这不仅仅是发生在城镇中的又一个奇特事件 ,引来一群游行抗议的环保主义者,这场最新的闹剧是对现在的父母如何看待风险的试金石,我们如何在一个看起来日益危机四起的世界里尽量保证我们孩子的安全----无论能否保证他们的安全。这引起的问题是,在我们的时代“安全”究竟意味着什么。

“There’s no way around the uncertainty,” says Kimberly Thompson, president of Kid Risk, a nonprofit group that studies children’s health. “That means your choices can matter, but it also means you aren’t going to know if they do.”
“没有办法解决不确定的问题,”金伯利汤普森说,她是一个研究儿童健康问题的非盈利性组织“孩子的危险”的主席。“这意味着你的选择很重要,但这也意味着如果你的选择真的很重要的话,你也没有办法知道。”

 A 2004 report in the journal Pediatrics explained that nervous parents have more to fear from fire, car accidents and drowning than from toxic chemical exposure.
一份2004年发表在学术期刊《儿科》上的报告解释了不安的父母们对火灾、车祸和溺水的恐慌要更甚于接触有毒化学物质。
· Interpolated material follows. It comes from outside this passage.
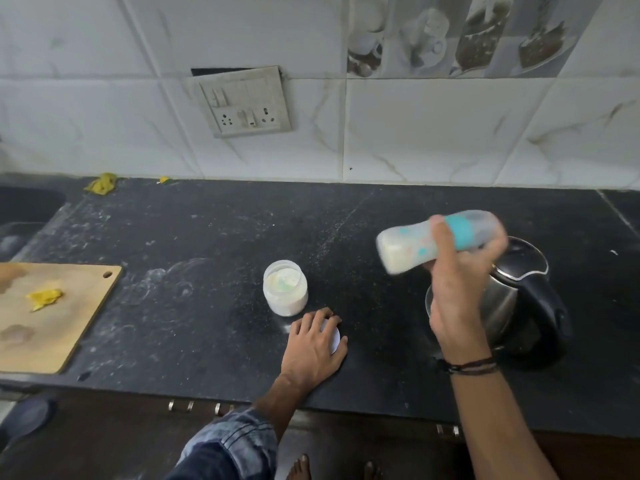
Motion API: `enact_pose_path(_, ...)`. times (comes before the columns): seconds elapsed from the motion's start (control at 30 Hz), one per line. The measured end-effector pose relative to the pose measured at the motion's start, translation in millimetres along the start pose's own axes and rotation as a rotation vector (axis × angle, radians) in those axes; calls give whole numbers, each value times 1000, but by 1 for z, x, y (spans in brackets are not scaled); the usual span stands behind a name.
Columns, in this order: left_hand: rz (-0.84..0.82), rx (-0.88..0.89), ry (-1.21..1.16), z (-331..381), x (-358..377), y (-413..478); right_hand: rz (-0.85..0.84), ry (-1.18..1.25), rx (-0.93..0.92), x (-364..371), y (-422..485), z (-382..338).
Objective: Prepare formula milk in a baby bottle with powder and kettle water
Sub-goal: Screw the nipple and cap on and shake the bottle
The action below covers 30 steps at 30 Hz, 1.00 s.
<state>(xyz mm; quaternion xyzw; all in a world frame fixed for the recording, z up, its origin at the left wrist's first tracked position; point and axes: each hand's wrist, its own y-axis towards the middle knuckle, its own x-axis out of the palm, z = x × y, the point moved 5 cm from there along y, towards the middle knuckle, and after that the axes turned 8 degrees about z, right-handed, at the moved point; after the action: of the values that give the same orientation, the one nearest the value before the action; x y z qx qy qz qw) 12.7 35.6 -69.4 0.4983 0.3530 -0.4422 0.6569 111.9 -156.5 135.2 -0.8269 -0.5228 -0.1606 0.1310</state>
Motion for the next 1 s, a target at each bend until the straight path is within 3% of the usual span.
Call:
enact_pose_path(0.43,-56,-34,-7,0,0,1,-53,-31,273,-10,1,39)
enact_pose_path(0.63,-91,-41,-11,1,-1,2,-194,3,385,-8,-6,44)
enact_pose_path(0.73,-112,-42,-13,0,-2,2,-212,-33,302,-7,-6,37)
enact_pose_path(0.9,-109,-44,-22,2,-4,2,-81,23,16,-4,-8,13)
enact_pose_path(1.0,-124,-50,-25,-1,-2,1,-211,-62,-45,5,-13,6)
To which I say: Well, obviously. But such concrete hazards are beside the point.
对此我认为:“嗯,很明显。但是这些具体的危险并非重点。

 It’s the dangers parents can’t—and may never—quantify that occur all of sudden. That’s why I’ve rid my cupboard of microwave food packed in bags coated with a potential cancer-causing substance, but although I’ve lived blocks from a major fault line(地质断层) for more than 12 years, I still haven’t bolted our bookcases to the living room wall.
正式父母们不能----可能永远也不能-----量化危险会突然发生。这正是我已经把所有包装袋上涂有可能致癌物质的微波食品全部扔掉的原因,但是尽管我住在一个距离大地质断层几街区远的地方已经12年了,我仍然没把我们的书架固定在客厅的墙上。